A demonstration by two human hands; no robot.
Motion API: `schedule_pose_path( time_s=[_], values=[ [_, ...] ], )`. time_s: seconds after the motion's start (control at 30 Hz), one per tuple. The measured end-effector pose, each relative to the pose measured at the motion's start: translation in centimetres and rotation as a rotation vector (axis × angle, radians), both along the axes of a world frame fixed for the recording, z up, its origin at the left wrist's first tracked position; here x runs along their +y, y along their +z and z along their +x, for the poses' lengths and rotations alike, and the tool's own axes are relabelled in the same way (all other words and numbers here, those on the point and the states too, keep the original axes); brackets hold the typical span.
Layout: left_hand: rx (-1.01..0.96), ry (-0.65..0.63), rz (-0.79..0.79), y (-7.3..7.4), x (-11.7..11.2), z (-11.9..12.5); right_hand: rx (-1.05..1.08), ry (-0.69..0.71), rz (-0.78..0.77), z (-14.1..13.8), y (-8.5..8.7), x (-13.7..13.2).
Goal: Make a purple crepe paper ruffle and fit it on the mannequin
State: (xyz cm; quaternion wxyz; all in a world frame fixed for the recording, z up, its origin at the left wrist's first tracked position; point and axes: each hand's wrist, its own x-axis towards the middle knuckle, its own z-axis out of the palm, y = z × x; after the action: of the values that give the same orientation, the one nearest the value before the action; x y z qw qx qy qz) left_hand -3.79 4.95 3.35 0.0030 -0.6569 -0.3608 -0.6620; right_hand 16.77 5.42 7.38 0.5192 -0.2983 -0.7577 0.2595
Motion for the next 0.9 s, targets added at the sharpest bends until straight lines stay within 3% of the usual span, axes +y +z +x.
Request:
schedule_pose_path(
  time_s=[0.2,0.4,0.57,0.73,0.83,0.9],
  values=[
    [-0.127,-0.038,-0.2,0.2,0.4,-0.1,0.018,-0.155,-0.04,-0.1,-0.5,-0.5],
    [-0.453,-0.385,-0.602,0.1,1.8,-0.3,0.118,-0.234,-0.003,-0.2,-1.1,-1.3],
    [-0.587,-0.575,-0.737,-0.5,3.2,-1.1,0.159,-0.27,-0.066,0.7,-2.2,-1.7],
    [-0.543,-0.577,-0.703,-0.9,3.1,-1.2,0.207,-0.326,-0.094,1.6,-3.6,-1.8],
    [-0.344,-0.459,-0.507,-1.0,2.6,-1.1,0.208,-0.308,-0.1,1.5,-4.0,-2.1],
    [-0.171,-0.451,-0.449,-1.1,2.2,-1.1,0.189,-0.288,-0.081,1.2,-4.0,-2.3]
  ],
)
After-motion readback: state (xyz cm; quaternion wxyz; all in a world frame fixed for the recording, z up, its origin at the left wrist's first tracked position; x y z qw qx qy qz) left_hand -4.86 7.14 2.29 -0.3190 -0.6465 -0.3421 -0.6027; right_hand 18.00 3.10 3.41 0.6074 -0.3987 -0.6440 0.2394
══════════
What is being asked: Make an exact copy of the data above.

Response box:
A demonstration by two human hands; no robot.
Motion API: `schedule_pose_path( time_s=[_], values=[ [_, ...] ], )`. time_s: seconds after the motion's start (control at 30 Hz), one per tuple. The measured end-effector pose, each relative to the pose measured at the motion's start: translation in centimetres and rotation as a rotation vector (axis × angle, radians), both along the axes of a world frame fixed for the recording, z up, its origin at the left wrist's first tracked position; here x runs along their +y, y along their +z and z along their +x, for the poses' lengths and rotations alike, and the tool's own axes are relabelled in the same way (all other words and numbers here, those on the point and the states too, keep the original axes); brackets hold the typical span.
Layout: left_hand: rx (-1.01..0.96), ry (-0.65..0.63), rz (-0.79..0.79), y (-7.3..7.4), x (-11.7..11.2), z (-11.9..12.5); right_hand: rx (-1.05..1.08), ry (-0.69..0.71), rz (-0.78..0.77), z (-14.1..13.8), y (-8.5..8.7), x (-13.7..13.2).
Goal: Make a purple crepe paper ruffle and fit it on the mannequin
State: (xyz cm; quaternion wxyz; all in a world frame fixed for the recording, z up, its origin at the left wrist's first tracked position; point and axes: each hand's wrist, its own x-axis towards the middle knuckle, its own z-axis out of the palm, y = z × x; after the action: of the values that give the same orientation, the one nearest the value before the action; x y z qw qx qy qz) left_hand -3.79 4.95 3.35 0.0030 -0.6569 -0.3608 -0.6620; right_hand 16.77 5.42 7.38 0.5192 -0.2983 -0.7577 0.2595
Motion for the next 0.9 s, targets added at the sharpest bends until straight lines stay within 3% of the usual span, axes +y +z +x.
Request:
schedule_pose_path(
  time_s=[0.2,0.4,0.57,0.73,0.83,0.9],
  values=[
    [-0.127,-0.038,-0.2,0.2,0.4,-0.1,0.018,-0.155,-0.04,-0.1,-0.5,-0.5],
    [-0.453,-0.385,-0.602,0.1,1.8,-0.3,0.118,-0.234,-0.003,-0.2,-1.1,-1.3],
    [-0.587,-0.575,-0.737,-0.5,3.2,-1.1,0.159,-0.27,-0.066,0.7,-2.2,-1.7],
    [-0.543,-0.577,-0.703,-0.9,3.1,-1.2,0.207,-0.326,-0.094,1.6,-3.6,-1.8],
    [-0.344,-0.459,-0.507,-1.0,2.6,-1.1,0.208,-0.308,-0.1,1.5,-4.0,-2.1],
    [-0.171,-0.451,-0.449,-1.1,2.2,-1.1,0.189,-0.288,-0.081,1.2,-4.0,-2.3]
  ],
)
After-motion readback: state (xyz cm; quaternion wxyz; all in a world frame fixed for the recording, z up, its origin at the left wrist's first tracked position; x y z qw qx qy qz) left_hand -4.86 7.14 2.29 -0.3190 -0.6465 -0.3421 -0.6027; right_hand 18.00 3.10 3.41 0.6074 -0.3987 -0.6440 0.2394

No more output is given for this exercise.